EFE. OVIEDO
Yelena Isinbayeva ya tiene un premio que venía anhelando desde hace tiempo. No es una medalla de oro olímpica ni mundial, que las tiene. Se podría decir que es un 'príncipe' para una 'zarina'. La saltadora de pértiga rusa, de 27 años (Bolvogrado, 03-06-82), fue proclamada ayer Premio Príncipe de Asturias de los Deportes 2009 por un jurado presidido por Juan Antonio Samaranch.
Isinbayeva, apodada la 'zarina de la pértiga', había sido candidata en varias ocasiones e incluso finalista en una de las ediciones (la que ganó Fernando Alonso en 2005) de un premio que conquistó Sergei Bubka en 1990. El ucraniano Bubka, el mejor atleta en la historia en la modalidad de salto con pértiga, con 35 plusmarcas mundiales. La misma definición de Isinbayeva que hizo ayer el jurado del Príncipe de Asturias. Del 'zar de la pértiga' a la 'zarina de la pértiga', toda una historia de éxitos, de medallas y de récords.
En el acta, el jurado destacó el "encomiable" espíritu de superación de "Lena", ya que pocos días después de fracasar en los Mundiales de Berlín, elevó el listón en Zúrich el 27 de agosto a 5,06 metros, su nuevo récord mundial.
En las declaraciones posteriores a su éxito, Isinbeya mostró el gen competitivo que la caracteriza: "La derrota de Berlín me produjo hambre de récords".
Con el de Zúrich, la pertiguista rusa colecciona 27 registros mundiales, uno de ellos (4,95 metros) conseguido en Madrid en agosto de 2005, el mismo año en que rompió la barrera de los 5 metros, un listón jamás alcanzado antes por una mujer.
Sus críticos dicen que modula los registros mundiales centímetro a centímetro porque cada vez que bate el récord, ingresa un buen pellizco (50.000 dólares). Seguramente es verdad, pero también lo es que para hacer tal cálculo, hay que ser un prodigio en una disciplina tan exigente, complicada y técnica.
Isinbayeva no se pone límites y se siente capaz de alcanzar los 5,15. También sueña con superar las 35 plusmarcas mundiales de Bubka. Esos sueños anidan en algunas competiciones debajo del edredón blanco bajo el que se cobija Isinbayeva entre salto y salto con el objetivo de lograr la máxima concentración. Lo hizo en Pekín y sumó su segundo oro olímpico.
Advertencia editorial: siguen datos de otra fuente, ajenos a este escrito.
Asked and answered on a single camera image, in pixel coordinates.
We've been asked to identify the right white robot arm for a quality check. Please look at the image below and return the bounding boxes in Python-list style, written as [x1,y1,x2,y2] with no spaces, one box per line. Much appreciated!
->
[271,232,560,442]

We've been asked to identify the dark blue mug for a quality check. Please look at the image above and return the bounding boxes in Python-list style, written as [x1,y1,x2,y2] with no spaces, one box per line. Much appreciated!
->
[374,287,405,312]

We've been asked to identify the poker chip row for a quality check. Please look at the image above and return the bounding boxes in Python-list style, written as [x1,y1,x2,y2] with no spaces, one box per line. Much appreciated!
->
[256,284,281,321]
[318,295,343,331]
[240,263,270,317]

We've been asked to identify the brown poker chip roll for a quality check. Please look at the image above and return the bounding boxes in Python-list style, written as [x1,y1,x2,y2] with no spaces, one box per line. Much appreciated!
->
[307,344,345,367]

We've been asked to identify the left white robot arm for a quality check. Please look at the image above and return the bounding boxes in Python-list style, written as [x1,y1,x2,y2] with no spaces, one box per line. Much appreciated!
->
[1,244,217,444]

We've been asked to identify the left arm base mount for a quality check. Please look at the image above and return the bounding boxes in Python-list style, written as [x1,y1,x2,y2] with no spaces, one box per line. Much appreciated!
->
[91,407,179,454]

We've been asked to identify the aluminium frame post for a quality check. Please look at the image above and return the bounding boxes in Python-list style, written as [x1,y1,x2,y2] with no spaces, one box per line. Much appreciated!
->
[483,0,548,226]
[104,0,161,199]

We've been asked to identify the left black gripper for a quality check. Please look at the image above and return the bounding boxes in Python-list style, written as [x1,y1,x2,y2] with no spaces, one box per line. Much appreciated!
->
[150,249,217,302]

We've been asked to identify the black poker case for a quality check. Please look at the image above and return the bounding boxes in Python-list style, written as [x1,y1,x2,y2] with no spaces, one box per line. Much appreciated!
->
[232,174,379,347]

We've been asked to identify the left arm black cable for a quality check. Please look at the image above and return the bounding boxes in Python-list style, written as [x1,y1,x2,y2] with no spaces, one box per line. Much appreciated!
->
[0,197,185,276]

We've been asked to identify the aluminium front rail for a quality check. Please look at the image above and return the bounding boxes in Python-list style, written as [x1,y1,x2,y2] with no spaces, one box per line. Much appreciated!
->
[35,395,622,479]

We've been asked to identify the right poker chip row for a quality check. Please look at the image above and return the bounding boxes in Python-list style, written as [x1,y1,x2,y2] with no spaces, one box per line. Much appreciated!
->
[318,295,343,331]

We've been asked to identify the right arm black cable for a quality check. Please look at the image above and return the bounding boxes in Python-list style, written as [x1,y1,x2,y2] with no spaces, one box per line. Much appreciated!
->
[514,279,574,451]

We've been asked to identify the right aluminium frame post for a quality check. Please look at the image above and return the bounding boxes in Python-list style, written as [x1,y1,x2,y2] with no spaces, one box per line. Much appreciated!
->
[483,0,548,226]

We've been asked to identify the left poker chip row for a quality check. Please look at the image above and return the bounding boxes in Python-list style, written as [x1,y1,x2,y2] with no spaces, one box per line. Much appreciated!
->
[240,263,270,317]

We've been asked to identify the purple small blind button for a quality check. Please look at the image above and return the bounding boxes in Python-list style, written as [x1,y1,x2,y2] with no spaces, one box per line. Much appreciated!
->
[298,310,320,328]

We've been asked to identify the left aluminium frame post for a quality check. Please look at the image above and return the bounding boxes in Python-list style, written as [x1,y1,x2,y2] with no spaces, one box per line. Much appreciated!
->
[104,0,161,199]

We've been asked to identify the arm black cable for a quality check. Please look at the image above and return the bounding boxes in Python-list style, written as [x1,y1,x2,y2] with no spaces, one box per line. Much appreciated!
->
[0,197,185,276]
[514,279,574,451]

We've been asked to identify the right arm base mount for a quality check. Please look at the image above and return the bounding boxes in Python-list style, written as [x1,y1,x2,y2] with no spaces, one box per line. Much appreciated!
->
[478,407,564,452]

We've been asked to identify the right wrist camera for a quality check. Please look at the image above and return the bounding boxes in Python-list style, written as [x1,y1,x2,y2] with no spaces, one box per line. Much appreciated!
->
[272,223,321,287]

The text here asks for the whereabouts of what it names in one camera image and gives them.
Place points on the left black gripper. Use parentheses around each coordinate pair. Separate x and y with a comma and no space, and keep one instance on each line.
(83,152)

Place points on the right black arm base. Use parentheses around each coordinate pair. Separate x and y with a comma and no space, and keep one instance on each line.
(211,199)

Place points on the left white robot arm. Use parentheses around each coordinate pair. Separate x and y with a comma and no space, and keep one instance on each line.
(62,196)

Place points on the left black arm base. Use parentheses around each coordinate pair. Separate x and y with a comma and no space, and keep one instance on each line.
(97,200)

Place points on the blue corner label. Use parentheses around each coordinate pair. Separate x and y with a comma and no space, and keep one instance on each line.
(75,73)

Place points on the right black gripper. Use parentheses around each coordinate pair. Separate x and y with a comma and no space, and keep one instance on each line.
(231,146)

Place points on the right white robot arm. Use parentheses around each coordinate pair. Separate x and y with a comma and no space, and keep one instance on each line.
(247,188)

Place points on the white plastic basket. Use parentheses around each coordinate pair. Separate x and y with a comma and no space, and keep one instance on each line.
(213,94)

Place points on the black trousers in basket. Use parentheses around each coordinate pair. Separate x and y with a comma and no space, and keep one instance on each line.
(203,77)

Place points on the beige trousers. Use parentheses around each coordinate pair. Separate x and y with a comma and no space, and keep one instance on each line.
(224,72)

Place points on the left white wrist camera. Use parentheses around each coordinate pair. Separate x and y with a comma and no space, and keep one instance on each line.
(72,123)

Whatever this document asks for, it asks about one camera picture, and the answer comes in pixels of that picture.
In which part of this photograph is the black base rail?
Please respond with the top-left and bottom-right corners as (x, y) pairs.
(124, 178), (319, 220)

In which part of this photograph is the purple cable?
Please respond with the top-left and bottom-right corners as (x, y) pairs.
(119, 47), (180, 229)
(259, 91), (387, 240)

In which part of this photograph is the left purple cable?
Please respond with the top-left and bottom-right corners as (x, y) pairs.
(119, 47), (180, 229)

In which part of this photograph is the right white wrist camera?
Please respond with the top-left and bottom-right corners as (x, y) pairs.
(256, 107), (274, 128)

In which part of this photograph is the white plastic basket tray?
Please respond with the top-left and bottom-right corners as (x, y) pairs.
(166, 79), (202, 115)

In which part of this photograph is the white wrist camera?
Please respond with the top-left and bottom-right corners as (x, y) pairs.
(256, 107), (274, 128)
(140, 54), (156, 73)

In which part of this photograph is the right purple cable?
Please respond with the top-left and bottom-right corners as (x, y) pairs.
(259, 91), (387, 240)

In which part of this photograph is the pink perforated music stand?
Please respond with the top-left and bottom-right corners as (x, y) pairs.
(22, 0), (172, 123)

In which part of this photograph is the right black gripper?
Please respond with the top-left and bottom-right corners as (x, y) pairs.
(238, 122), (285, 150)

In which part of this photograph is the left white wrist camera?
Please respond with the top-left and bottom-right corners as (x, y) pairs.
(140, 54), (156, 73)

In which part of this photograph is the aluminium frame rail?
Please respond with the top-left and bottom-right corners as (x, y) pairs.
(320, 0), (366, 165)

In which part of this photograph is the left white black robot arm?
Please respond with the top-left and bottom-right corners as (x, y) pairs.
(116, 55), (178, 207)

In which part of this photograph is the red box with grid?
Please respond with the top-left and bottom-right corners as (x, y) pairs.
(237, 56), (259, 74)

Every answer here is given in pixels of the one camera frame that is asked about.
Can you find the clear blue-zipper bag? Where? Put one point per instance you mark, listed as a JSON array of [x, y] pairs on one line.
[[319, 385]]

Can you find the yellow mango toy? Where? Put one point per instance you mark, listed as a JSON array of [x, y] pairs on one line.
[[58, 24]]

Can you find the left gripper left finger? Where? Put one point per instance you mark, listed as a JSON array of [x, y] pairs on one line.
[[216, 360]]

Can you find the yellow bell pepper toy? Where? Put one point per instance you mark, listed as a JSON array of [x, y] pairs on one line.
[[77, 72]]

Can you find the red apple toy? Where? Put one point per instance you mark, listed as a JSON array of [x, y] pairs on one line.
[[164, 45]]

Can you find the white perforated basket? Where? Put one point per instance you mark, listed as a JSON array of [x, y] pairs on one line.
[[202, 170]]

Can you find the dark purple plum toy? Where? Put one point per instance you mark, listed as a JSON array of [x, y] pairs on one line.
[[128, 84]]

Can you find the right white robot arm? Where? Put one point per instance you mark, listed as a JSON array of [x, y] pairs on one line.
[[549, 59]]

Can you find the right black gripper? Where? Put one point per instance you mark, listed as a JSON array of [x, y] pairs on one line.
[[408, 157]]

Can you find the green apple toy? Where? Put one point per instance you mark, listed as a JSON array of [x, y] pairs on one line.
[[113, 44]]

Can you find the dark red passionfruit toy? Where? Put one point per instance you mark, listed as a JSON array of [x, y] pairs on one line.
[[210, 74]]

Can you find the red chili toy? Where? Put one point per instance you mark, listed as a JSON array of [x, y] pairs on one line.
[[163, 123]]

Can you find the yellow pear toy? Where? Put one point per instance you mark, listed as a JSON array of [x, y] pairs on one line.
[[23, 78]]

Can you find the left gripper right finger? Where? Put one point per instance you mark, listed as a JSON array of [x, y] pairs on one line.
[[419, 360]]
Isinbayeva tiene una voluntad de hierro. La demostró en Zúrich, como la había manifestado a los 15 años de edad cuando fue expulsada de la Escuela Olímpica de Volgogrado por ser una "gimnasta sin futuro" debido a su estatura (1,74 metros). Lejos de desmoralizarse, comenzó a practicar el salto con pértiga y su rápido progreso asombró a todos. Había nacido una estrella.